[Dataset excerpts]

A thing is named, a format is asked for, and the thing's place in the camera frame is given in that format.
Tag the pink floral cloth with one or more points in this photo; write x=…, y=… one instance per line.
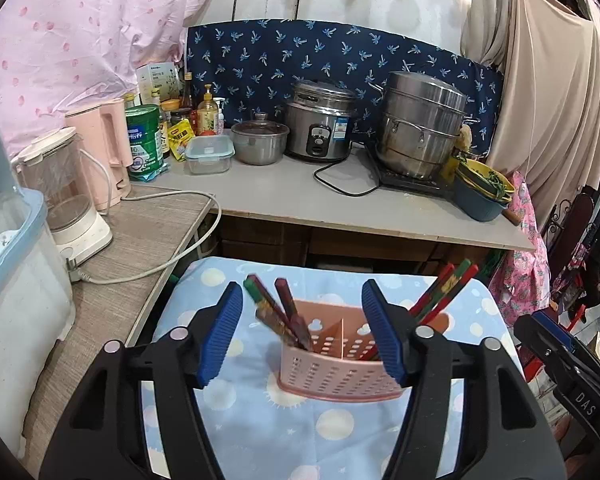
x=522, y=270

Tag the pink dotted curtain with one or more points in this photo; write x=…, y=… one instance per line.
x=80, y=35

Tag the blue bowl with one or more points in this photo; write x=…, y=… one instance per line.
x=480, y=207

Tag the blue planet print tablecloth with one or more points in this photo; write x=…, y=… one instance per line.
x=260, y=425

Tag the steel pot with glass lid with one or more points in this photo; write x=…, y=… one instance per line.
x=257, y=147

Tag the steel rice cooker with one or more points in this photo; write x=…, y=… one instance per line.
x=320, y=125

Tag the steel steamer pot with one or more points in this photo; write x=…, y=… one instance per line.
x=420, y=130

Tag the dark hanging clothes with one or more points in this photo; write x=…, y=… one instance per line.
x=595, y=250

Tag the glass food container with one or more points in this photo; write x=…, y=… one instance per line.
x=207, y=152

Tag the brown chopstick gold band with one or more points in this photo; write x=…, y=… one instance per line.
x=267, y=305

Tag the green vegetables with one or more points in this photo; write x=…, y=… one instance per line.
x=495, y=180

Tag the yellow soap pump bottle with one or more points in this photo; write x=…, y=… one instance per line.
x=207, y=115

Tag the green chopstick gold band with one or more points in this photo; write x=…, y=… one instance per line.
x=444, y=290

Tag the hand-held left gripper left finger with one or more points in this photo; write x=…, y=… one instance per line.
x=220, y=335

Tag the dark blue printed cloth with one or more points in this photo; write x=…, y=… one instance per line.
x=280, y=55

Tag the thin red chopstick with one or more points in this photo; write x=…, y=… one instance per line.
x=453, y=296

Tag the white bin with blue lid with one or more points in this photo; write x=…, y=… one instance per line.
x=15, y=310

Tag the yellow snack packet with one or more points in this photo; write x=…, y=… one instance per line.
x=180, y=140

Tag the dark wooden cabinet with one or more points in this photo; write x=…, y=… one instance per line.
x=360, y=250

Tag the pink electric kettle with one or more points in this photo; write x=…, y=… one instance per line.
x=97, y=150

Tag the black induction cooker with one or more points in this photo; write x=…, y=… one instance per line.
x=410, y=183

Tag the white carton box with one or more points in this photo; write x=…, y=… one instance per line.
x=157, y=80

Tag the dark red chopstick silver band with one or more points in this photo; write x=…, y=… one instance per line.
x=272, y=324
x=292, y=310

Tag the dark sauce bottle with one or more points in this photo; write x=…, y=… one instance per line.
x=186, y=95

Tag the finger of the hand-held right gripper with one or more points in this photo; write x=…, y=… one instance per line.
x=555, y=345

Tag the beige hanging cloth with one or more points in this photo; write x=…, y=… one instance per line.
x=555, y=85

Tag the pink perforated utensil basket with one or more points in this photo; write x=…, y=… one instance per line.
x=330, y=375

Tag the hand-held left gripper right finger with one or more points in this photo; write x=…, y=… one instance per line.
x=385, y=330

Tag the green milk powder can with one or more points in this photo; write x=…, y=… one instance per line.
x=145, y=140

= WORK REQUIRED =
From the first line to the last, copy the records exactly and skip the pictures.

= OUTPUT BELOW =
A thing is named, a format is asked for, and the thing's place in the camera frame is given in that format.
Tag the pink floral cloth with one or more points in this photo; write x=…, y=… one instance per line.
x=522, y=270

Tag the pink dotted curtain with one or more points in this photo; write x=…, y=… one instance per line.
x=80, y=35

Tag the blue bowl with one or more points in this photo; write x=…, y=… one instance per line.
x=480, y=207

Tag the blue planet print tablecloth with one or more points in this photo; write x=…, y=… one instance per line.
x=260, y=425

Tag the steel pot with glass lid with one or more points in this photo; write x=…, y=… one instance per line.
x=257, y=147

Tag the steel rice cooker with one or more points in this photo; write x=…, y=… one instance per line.
x=320, y=125

Tag the steel steamer pot with one or more points in this photo; write x=…, y=… one instance per line.
x=420, y=130

Tag the dark hanging clothes with one or more points in this photo; write x=…, y=… one instance per line.
x=595, y=250

Tag the glass food container with one or more points in this photo; write x=…, y=… one instance per line.
x=207, y=152

Tag the brown chopstick gold band with one or more points in this photo; write x=…, y=… one instance per line.
x=267, y=305

Tag the green vegetables with one or more points in this photo; write x=…, y=… one instance per line.
x=495, y=180

Tag the yellow soap pump bottle with one or more points in this photo; write x=…, y=… one instance per line.
x=207, y=115

Tag the green chopstick gold band with one or more points in this photo; write x=…, y=… one instance per line.
x=444, y=290

Tag the hand-held left gripper left finger with one or more points in this photo; write x=…, y=… one instance per line.
x=220, y=335

Tag the dark blue printed cloth with one or more points in this photo; write x=…, y=… one instance per line.
x=280, y=55

Tag the thin red chopstick with one or more points in this photo; write x=…, y=… one instance per line.
x=453, y=296

Tag the white bin with blue lid with one or more points in this photo; write x=…, y=… one instance per line.
x=15, y=310

Tag the yellow snack packet with one or more points in this photo; write x=…, y=… one instance per line.
x=180, y=140

Tag the dark wooden cabinet with one or more points in this photo; write x=…, y=… one instance per line.
x=360, y=250

Tag the pink electric kettle with one or more points in this photo; write x=…, y=… one instance per line.
x=97, y=150

Tag the black induction cooker with one or more points in this photo; write x=…, y=… one instance per line.
x=410, y=183

Tag the white carton box with one or more points in this photo; write x=…, y=… one instance per line.
x=157, y=80

Tag the dark red chopstick silver band with one or more points in this photo; write x=…, y=… one instance per line.
x=272, y=324
x=292, y=310

Tag the dark sauce bottle with one or more points in this photo; write x=…, y=… one instance per line.
x=186, y=95

Tag the finger of the hand-held right gripper with one or more points in this photo; write x=…, y=… one instance per line.
x=555, y=345

Tag the beige hanging cloth with one or more points in this photo; write x=…, y=… one instance per line.
x=555, y=85

Tag the pink perforated utensil basket with one or more points in this photo; write x=…, y=… one instance per line.
x=330, y=375

Tag the hand-held left gripper right finger with one or more points in this photo; write x=…, y=… one instance per line.
x=385, y=330

Tag the green milk powder can with one or more points in this photo; write x=…, y=… one instance per line.
x=145, y=140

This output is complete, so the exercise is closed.